*Problem description:*
Exactly the lines from the one with "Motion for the" to the end of the listing must be repeated, both ends included, with nothing added.

*Given information:*
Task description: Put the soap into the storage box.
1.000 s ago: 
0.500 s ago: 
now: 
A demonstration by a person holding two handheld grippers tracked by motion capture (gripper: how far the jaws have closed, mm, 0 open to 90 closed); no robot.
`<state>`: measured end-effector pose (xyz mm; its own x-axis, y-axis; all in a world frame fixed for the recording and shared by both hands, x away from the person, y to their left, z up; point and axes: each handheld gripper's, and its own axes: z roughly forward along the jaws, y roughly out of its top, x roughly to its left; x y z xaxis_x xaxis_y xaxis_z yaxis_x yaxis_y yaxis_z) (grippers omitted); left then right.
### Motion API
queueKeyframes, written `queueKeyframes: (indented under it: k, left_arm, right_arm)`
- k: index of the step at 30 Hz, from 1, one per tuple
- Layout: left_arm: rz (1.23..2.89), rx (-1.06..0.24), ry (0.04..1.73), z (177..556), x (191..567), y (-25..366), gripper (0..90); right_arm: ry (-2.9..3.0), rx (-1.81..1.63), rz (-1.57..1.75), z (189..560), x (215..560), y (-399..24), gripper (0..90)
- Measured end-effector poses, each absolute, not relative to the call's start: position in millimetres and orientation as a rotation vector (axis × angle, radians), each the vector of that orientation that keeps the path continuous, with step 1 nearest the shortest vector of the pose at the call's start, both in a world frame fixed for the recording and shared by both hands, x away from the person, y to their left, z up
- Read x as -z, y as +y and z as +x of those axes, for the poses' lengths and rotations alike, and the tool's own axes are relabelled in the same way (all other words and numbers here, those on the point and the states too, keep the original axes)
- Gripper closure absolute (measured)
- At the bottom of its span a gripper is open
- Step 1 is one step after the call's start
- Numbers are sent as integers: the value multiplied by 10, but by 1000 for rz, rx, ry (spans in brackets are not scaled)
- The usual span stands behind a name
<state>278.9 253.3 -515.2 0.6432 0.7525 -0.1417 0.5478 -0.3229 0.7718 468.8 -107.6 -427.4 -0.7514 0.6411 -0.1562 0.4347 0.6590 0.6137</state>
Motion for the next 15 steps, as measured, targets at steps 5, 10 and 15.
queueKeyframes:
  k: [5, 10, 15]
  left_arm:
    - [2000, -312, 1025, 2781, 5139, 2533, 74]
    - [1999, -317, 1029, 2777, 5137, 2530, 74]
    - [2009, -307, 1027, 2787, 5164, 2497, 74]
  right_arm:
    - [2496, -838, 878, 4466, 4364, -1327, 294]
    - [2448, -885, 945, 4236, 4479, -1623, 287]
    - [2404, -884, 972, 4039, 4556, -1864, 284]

*Answer box:*
Motion for the next 15 steps, as measured, targets at steps 5, 10 and 15.
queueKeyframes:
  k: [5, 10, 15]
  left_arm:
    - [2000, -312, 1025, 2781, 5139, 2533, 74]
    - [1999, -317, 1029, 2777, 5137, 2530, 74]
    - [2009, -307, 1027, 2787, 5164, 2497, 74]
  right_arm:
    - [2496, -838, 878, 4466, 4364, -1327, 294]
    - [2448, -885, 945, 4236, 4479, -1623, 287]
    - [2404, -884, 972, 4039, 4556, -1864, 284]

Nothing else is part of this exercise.